Report every line of the data that includes "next".
────────────────────
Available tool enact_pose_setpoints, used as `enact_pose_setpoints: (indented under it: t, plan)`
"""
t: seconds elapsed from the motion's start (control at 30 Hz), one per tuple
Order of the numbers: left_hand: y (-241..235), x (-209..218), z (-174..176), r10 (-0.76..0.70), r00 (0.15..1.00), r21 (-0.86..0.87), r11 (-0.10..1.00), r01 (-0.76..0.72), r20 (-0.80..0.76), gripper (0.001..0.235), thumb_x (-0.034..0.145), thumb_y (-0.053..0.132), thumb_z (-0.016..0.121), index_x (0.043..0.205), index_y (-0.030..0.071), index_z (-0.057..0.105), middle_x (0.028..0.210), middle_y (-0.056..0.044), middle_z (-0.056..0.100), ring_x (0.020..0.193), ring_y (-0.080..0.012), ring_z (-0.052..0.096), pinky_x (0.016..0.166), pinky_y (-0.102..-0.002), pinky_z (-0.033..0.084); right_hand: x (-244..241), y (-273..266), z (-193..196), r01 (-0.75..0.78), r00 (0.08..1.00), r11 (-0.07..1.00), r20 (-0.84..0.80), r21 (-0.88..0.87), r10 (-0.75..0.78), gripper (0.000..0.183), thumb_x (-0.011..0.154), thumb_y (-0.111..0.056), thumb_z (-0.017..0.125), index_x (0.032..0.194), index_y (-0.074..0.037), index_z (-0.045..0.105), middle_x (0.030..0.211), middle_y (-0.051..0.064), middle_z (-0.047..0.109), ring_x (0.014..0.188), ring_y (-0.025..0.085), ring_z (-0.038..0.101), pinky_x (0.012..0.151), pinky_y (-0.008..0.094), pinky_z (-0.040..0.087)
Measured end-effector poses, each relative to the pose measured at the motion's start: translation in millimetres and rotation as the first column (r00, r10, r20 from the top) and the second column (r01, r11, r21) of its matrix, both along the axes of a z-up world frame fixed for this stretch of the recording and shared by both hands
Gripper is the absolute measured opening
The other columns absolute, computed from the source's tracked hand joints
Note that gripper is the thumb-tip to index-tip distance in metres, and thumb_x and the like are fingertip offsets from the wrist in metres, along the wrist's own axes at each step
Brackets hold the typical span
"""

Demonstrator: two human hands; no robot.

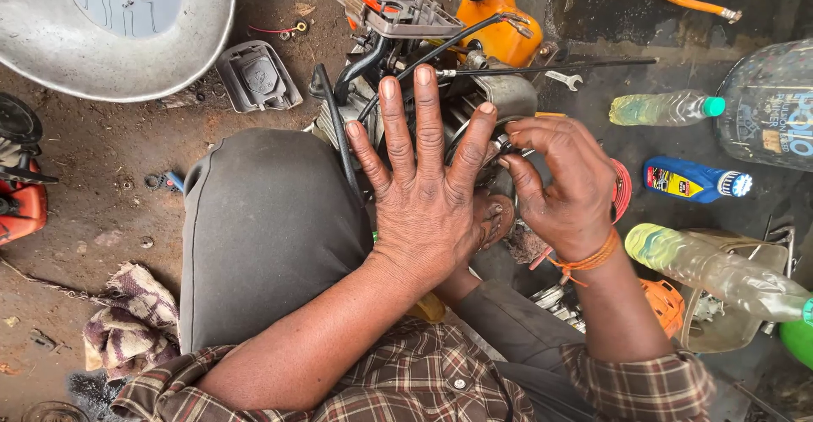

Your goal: The person pours oil into a small engine and disassembles the clutch assembly by hand. After reassembling the clutch components using a screwdriver and wrench, the person counts paper currency.

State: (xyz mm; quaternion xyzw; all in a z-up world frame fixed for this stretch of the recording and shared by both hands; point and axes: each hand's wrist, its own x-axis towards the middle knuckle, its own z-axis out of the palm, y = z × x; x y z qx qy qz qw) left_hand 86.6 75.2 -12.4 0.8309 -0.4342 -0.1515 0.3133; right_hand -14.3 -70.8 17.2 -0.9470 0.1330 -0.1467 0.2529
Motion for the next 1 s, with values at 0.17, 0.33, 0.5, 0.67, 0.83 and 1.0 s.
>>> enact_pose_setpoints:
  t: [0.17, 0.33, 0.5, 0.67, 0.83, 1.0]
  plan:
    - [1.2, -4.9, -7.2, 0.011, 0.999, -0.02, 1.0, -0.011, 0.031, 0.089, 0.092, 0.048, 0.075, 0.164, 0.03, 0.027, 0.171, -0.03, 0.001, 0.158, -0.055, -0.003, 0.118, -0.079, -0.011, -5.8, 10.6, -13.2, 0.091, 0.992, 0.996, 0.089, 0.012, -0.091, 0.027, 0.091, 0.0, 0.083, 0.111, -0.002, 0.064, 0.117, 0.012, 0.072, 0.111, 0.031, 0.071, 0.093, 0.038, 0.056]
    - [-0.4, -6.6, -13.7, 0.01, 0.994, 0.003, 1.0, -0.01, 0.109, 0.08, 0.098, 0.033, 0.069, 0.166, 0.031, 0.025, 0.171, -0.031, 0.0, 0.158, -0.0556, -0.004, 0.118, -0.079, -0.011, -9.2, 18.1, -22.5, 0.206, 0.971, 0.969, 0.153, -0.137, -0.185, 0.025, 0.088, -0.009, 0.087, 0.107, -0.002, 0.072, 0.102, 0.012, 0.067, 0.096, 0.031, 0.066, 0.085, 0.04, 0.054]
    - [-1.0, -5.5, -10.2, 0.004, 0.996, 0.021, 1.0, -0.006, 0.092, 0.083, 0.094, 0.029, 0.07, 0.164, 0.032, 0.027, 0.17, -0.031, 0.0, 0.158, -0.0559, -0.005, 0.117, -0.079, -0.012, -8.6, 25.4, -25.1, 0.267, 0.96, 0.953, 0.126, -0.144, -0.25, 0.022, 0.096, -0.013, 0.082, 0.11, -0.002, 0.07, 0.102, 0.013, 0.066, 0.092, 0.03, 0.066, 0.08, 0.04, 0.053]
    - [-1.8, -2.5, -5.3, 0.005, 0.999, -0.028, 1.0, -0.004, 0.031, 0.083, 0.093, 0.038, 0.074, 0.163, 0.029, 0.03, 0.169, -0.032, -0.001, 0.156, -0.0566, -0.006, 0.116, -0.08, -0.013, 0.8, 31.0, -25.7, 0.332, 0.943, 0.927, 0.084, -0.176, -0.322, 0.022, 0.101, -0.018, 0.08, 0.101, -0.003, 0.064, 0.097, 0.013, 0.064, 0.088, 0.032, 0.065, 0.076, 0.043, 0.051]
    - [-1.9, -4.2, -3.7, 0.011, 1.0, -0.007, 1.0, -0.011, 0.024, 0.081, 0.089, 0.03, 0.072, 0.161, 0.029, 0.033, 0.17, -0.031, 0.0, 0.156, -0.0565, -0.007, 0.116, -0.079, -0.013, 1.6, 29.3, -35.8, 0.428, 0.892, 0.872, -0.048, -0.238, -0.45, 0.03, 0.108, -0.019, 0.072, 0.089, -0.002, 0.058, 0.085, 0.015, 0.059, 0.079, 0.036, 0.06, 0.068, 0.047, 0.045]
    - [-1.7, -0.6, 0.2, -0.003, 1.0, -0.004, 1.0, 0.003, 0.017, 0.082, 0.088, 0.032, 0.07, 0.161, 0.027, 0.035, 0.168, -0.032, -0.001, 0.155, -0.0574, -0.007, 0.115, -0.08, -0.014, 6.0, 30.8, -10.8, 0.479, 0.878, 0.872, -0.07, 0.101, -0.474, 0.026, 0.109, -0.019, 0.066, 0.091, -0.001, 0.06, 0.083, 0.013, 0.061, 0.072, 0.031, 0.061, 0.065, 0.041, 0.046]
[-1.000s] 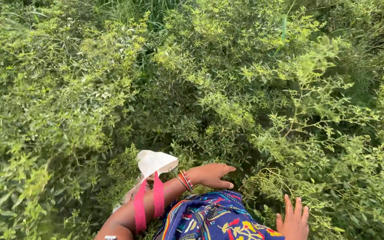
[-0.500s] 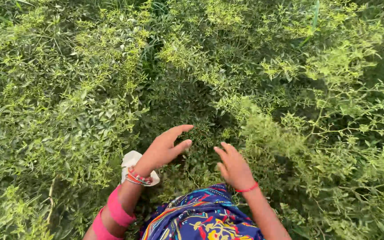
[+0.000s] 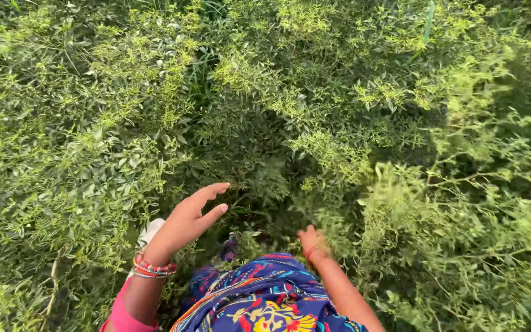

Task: Harvesting small green pods from plants and placing them in a white bag.

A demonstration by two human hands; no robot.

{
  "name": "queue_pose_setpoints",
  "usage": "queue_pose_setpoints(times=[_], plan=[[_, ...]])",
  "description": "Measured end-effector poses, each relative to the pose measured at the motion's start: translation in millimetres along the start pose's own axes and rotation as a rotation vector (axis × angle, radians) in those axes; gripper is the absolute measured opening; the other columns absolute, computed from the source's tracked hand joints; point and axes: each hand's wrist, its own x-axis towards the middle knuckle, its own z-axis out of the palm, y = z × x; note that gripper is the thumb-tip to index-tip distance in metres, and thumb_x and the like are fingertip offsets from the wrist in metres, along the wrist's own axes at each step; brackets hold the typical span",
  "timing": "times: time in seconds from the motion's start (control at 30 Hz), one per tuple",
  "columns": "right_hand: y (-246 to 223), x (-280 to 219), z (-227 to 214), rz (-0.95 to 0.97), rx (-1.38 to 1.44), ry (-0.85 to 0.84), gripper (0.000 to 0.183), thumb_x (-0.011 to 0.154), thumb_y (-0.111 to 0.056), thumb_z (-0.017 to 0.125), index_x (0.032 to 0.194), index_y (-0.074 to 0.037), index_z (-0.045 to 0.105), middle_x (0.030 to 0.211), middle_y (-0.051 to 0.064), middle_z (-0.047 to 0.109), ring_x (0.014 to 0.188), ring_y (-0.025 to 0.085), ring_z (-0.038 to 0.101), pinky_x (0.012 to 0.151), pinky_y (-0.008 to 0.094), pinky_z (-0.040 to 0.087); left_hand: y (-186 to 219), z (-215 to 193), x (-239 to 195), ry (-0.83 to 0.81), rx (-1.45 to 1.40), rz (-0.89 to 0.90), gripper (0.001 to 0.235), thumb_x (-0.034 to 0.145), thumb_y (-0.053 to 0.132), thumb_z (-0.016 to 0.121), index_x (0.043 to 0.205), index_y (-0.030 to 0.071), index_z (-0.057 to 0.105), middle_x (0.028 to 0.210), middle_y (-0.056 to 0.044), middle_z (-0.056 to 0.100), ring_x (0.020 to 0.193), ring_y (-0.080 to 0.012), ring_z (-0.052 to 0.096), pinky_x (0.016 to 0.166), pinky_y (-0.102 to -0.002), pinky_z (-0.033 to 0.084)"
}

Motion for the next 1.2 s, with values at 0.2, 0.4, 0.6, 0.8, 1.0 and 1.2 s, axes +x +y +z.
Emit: queue_pose_setpoints(times=[0.2, 0.4, 0.6, 0.8, 1.0, 1.2], plan=[[87.6, -75.6, -63.9, -0.058, -0.118, 0.349, 0.041, 0.091, -0.02, 0.046, 0.125, -0.022, 0.067, 0.129, 0.019, 0.064, 0.106, 0.041, 0.069, 0.093, 0.053, 0.055, 20.2, 19.9, 2.2, -0.077, -0.023, 0.11, 0.055, 0.093, 0.035, 0.064, 0.144, 0.017, 0.053, 0.141, -0.006, 0.065, 0.127, -0.0247, 0.063, 0.095, -0.04, 0.053], [159.9, -176.6, -94.5, 0.181, -0.076, 0.508, 0.039, 0.087, -0.004, 0.06, 0.12, -0.025, 0.067, 0.13, 0.01, 0.06, 0.111, 0.035, 0.066, 0.092, 0.05, 0.055, 34.1, 45.5, 2.1, -0.121, 0.017, 0.264, 0.054, 0.096, 0.036, 0.064, 0.144, 0.015, 0.054, 0.142, -0.01, 0.064, 0.128, -0.027, 0.063, 0.1, -0.04, 0.051], [255.6, -224.4, -59.1, 0.243, 0.051, 0.641, 0.051, 0.079, 0.002, 0.061, 0.121, -0.026, 0.067, 0.135, 0.012, 0.058, 0.109, 0.038, 0.065, 0.087, 0.048, 0.056, 51.1, 61.1, -2.6, -0.164, 0.032, 0.161, 0.055, 0.092, 0.037, 0.064, 0.143, 0.019, 0.055, 0.14, -0.007, 0.065, 0.124, -0.0252, 0.065, 0.092, -0.04, 0.055], [317.3, -257.9, -28.8, 0.464, 0.166, 0.594, 0.051, 0.085, -0.001, 0.065, 0.13, -0.025, 0.064, 0.12, 0.014, 0.06, 0.108, 0.038, 0.064, 0.088, 0.048, 0.055, 48.4, 80.3, -9.1, -0.181, 0.048, 0.258, 0.055, 0.093, 0.035, 0.065, 0.143, 0.017, 0.054, 0.137, -0.009, 0.067, 0.122, -0.0272, 0.067, 0.099, -0.041, 0.052], [362.7, -269.6, 11.6, 0.508, 0.257, 0.763, 0.05, 0.083, 0.0, 0.064, 0.127, -0.023, 0.065, 0.134, 0.013, 0.058, 0.104, 0.04, 0.064, 0.085, 0.049, 0.054, 63.2, 100.5, -6.1, -0.25, 0.06, 0.276, 0.055, 0.093, 0.034, 0.065, 0.143, 0.016, 0.054, 0.136, -0.01, 0.068, 0.123, -0.0276, 0.065, 0.1, -0.041, 0.052], [328.6, -282.6, -8.1, 0.688, 0.38, 0.523, 0.056, 0.087, 0.003, 0.061, 0.137, -0.02, 0.058, 0.151, 0.011, 0.045, 0.09, 0.038, 0.069, 0.077, 0.05, 0.056, 63.7, 111.1, -1.1, -0.255, 0.101, 0.272, 0.054, 0.093, 0.034, 0.065, 0.142, 0.013, 0.055, 0.138, -0.011, 0.066, 0.126, -0.0278, 0.063, 0.103, -0.04, 0.049]])
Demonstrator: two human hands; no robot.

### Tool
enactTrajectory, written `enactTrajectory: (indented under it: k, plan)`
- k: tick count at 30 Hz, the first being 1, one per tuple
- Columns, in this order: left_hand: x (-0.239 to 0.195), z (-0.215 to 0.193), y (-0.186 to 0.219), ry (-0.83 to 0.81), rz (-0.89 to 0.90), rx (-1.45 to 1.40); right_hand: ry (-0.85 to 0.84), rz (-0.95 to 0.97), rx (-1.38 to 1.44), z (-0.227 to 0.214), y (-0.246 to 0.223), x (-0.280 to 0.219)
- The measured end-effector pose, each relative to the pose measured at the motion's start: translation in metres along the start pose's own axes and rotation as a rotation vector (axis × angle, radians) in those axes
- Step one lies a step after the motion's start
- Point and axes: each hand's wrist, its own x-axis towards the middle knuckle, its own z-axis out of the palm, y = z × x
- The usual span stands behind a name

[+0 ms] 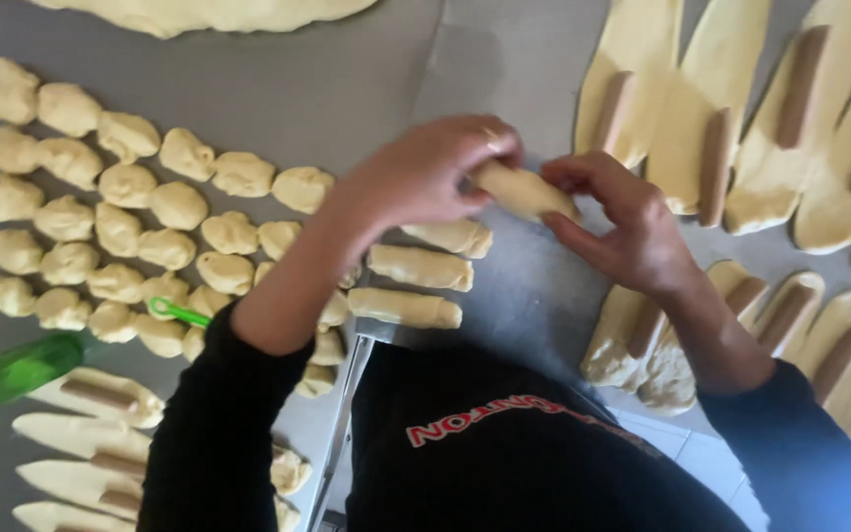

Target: The person places sausages onto flattened dough pieces arranged on a metal table. They then roll the dough around each sausage to enclose it, creating cylindrical pastries. The finished rolls are placed in a row on the table.

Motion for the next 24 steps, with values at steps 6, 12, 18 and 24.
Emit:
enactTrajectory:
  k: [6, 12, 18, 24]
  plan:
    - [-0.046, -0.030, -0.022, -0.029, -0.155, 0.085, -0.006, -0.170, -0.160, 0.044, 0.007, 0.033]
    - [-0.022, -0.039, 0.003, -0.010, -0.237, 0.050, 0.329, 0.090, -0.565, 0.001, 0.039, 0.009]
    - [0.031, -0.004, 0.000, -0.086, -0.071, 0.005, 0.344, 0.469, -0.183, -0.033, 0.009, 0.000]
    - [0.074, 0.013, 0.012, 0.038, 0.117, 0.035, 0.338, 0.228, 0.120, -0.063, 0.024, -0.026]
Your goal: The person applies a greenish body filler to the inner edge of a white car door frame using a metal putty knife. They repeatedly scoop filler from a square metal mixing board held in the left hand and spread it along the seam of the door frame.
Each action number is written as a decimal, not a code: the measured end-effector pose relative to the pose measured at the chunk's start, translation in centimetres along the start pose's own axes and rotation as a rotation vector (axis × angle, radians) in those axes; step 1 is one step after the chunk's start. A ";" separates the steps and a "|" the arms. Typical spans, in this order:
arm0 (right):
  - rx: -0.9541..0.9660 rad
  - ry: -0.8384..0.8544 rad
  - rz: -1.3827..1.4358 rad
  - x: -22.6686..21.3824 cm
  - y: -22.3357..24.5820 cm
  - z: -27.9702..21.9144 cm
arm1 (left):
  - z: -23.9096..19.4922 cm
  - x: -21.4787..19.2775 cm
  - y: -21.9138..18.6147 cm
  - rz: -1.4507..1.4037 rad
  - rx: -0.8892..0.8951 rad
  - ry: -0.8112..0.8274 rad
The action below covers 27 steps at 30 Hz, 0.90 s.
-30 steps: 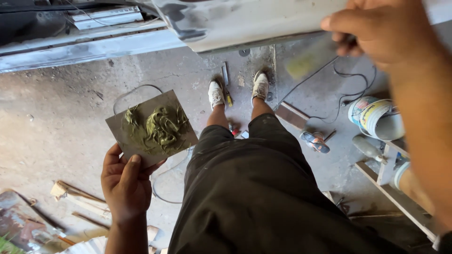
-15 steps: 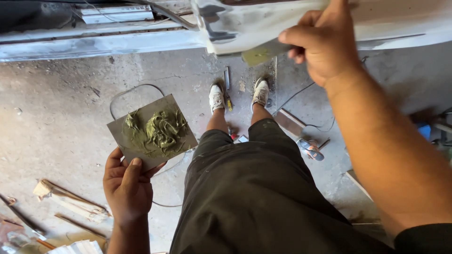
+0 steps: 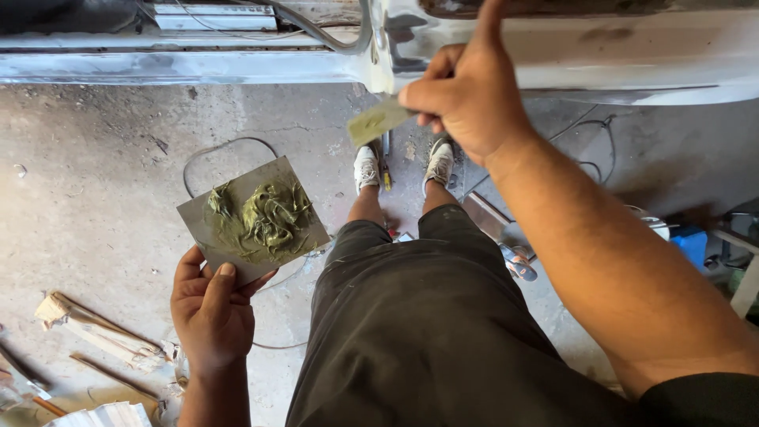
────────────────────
_Written reply_
Motion for the next 1 s, with values at 0.17, 0.33, 0.5, 0.67, 0.83 and 1.0 s.
Motion for the next 1.2 s, with values at 0.2, 0.4, 0.6, 0.8, 1.0 and 1.2 s, axes +x +y +z.
Motion for the next 24 steps, with values at steps 6, 12, 18 and 24.

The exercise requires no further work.